A particularly dangerous, both experts agree, in patients admitted to the Intensive Care Unit, with chronic diseases, who underwent surgery. In general, people with significant underlying diseases, when you acquire a resistant bacterial infection, argues Campos, ‘takes longer to heal because it is more difficult to treat. Sometimes we have to use combinations for which we have enough experience.’

In short, prolonging the duration of illness increases the morbidity and the risk of death. Moreover, as ‘infected patients persist longer, this encourages the spread of resistant microorganisms to others (it becomes an epidemic problem)’ and all this expensive medical care. According to the European Centre for Disease Prevention and Control (ECDC), in Europe some 25,000 deaths occur each year from incurable infection due to antibiotic-resistant bacteria and healthcare costs increased by more than 1500 million Euros.

Being aware of the gravity of the problem, both the World Health Organization as the most shaken by this global problem have been launched in the recent years  which is important to outreach and make awareness campaigns in order to reduce the abuse of antibiotics.

Increase The Resistance

Although it has managed to increase public awareness about it, still it is not enough as shown by the latest data released by the ECDC. ‘There has been a notable increase in resistant infections generation antibiotics’. Most tracks are produced by Gram-negative bacteria called Enterobacteriaceae, Klebsiella pneumoniae and E. coli, Pseudomonas and Acinetobacter), which also are the most frequent.
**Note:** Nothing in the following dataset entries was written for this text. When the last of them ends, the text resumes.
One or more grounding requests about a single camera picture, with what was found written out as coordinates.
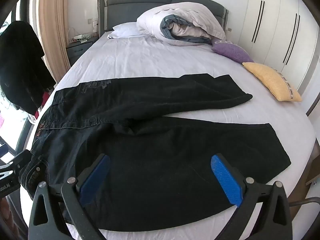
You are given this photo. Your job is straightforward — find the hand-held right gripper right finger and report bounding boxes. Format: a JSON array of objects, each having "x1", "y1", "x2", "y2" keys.
[{"x1": 211, "y1": 153, "x2": 292, "y2": 240}]

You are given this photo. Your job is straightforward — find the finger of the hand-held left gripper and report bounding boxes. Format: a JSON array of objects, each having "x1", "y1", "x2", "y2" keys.
[{"x1": 9, "y1": 149, "x2": 32, "y2": 174}]

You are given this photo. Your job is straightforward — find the bed with grey headboard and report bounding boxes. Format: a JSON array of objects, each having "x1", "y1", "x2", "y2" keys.
[{"x1": 20, "y1": 0, "x2": 317, "y2": 240}]

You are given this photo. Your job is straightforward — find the black hanging garment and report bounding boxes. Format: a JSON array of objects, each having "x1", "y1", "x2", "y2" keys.
[{"x1": 0, "y1": 21, "x2": 56, "y2": 115}]

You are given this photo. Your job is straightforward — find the white pillow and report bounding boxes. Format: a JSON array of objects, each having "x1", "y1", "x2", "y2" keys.
[{"x1": 107, "y1": 22, "x2": 150, "y2": 39}]

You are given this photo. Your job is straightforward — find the white wardrobe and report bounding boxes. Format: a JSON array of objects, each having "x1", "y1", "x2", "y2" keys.
[{"x1": 237, "y1": 0, "x2": 320, "y2": 93}]

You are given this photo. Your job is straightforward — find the black pants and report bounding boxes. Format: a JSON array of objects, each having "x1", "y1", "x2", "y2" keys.
[{"x1": 19, "y1": 73, "x2": 292, "y2": 232}]

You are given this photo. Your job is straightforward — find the beige curtain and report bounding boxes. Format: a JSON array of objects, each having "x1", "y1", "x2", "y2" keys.
[{"x1": 37, "y1": 0, "x2": 72, "y2": 73}]

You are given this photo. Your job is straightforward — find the grey nightstand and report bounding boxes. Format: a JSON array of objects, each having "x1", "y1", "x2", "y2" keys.
[{"x1": 66, "y1": 36, "x2": 99, "y2": 67}]

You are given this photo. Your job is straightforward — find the folded white grey duvet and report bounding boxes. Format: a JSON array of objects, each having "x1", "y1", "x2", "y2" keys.
[{"x1": 136, "y1": 2, "x2": 227, "y2": 47}]

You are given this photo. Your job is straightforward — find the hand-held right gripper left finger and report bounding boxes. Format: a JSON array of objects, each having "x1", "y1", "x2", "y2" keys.
[{"x1": 29, "y1": 153, "x2": 111, "y2": 240}]

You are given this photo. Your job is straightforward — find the red cloth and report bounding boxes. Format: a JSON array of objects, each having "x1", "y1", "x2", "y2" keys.
[{"x1": 34, "y1": 92, "x2": 52, "y2": 121}]

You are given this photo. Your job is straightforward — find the person's left forearm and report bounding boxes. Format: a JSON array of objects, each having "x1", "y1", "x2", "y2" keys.
[{"x1": 0, "y1": 198, "x2": 15, "y2": 231}]

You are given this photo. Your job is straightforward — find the yellow cushion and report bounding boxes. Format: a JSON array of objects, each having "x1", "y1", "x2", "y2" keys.
[{"x1": 242, "y1": 62, "x2": 302, "y2": 102}]

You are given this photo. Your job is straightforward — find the purple cushion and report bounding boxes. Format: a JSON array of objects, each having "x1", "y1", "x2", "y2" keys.
[{"x1": 212, "y1": 40, "x2": 254, "y2": 63}]
Specifically, infections caused by Klebsiella pneumoniae resistant to carbapenems have increased between 2009 and 2012 by more than 5% in five countries, mostly in southern Europe.
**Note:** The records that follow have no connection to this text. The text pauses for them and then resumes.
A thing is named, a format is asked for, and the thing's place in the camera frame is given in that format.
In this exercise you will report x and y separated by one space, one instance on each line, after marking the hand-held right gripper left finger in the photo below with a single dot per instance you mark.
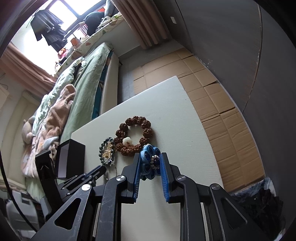
138 166

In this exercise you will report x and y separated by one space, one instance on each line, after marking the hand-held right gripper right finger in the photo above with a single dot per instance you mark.
164 171

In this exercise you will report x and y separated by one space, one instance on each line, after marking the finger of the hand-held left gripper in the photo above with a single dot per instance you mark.
45 171
94 175

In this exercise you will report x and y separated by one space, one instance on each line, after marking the black jewelry box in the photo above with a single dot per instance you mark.
74 160

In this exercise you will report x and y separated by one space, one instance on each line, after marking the beige plush toy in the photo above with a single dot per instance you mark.
27 132

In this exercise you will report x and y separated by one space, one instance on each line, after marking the pink fleece blanket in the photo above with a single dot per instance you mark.
55 115

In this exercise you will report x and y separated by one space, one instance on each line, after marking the bed with green sheet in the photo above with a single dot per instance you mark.
85 92

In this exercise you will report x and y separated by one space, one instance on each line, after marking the flattened cardboard sheets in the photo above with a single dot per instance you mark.
222 104

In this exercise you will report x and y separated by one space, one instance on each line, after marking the light patterned quilt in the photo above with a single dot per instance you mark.
62 81

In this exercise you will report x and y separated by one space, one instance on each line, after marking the dark fluffy cloth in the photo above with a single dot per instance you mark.
259 199

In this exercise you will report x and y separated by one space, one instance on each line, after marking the pink curtain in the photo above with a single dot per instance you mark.
25 67
141 20

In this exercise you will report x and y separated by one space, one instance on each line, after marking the orange box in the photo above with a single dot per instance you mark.
75 41

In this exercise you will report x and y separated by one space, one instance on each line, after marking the patterned window seat cushion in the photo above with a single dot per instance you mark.
92 40

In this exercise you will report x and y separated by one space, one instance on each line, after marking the dark grey wardrobe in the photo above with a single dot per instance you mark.
231 46

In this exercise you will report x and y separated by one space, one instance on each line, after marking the hanging dark clothes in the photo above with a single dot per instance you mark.
48 25

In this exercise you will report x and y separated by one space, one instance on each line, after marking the black bag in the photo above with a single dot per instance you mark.
92 22

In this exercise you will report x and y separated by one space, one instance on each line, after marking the grey pillow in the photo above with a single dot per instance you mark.
110 8

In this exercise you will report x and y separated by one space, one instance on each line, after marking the window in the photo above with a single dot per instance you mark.
69 11

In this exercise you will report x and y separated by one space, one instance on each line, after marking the white wall socket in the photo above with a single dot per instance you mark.
173 20

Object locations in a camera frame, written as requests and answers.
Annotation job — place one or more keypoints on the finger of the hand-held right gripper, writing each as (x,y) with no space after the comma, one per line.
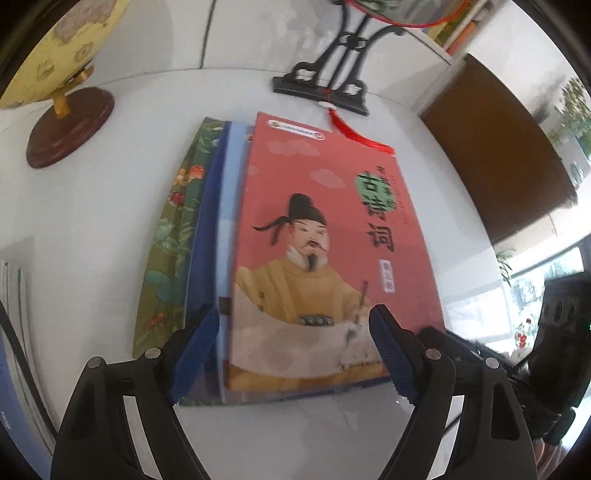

These figures ‘show that antibiotic-resistant infections carbapenems are increasing in number and geographical distribution in Europe, which is a serious problem for many European hospitals,’ says Marc Sprenger, Director of ECDC. ‘It is necessary and urgent that all European countries incorporate national guidelines for hospitals to face up resistance to antibiotics and minimize as far as possible the impact on the health of patients.’
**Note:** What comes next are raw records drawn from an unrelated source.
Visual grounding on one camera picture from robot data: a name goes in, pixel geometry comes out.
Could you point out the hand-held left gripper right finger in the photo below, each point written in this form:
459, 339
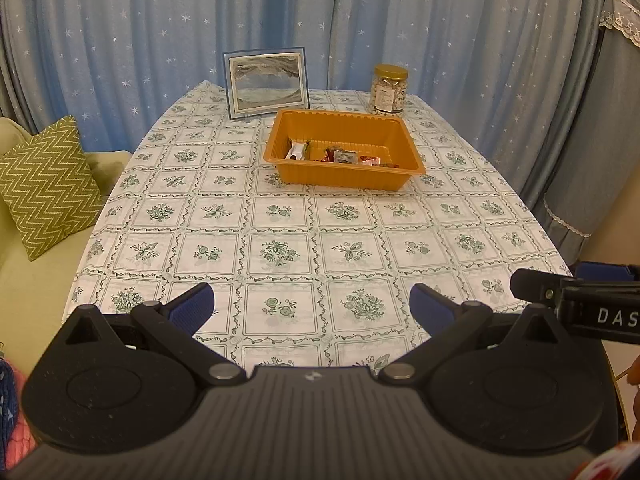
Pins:
430, 305

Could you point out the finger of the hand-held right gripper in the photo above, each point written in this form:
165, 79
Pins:
535, 285
607, 272

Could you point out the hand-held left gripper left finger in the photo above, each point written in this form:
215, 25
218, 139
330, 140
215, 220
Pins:
192, 305

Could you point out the orange plastic tray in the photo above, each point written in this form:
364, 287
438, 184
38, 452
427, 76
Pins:
340, 177

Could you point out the small red candy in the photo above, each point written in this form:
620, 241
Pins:
369, 160

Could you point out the clear grey snack packet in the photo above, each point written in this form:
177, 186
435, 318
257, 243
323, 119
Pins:
345, 156

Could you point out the floral white tablecloth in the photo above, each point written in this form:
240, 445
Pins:
200, 220

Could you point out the grey lace-trimmed fabric cover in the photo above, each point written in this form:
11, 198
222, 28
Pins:
600, 160

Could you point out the grey curtain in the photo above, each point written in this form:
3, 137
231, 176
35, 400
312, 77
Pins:
560, 135
10, 90

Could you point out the red white printed clothing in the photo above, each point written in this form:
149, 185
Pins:
610, 467

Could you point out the light green sofa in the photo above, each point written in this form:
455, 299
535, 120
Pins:
35, 285

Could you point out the green zigzag cushion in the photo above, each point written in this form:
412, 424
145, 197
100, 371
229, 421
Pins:
45, 190

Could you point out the blue star patterned cloth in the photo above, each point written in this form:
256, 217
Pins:
6, 410

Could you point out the pink knitted cloth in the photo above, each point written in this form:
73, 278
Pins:
25, 440

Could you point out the clear jar with gold lid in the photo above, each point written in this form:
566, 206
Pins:
389, 92

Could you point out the framed sand picture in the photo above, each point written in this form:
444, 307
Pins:
265, 85

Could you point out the blue star curtain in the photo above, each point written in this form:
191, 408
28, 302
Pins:
150, 20
Do not forget that the problem of resistance joins ‘the shortage of new antibiotics in recent decades due to reduced economic investment, compared with chronic diseases’, as stated by the authors of a report by a panel of 26 experts and published in this week in the journal 'The Lancet'. ‘With the commitment and support of national and international politics, we must design innovative financing and sustainable models.’


In Spain, it is being worked out on two lines. Campaigns aimed, first, the prudent and rational use of antibiotics both in primary care and in hospitals, and homes for the chronically ill. That is, ‘that they rely to antibiotics if necessary and with the right dose,’ says Dr. Campos. Of course, ‘you should never self-medicate’.

As for hospitals, says Sanchez, in recent years two national projects ('Zero Bacteria' and 'Pneumonia Zero') very significantly have reduced infections in ICUs (about 50%). They have achieved through measures such as hand washing health professionals between patients with the use of masks, gowns, gloves, hats, etc.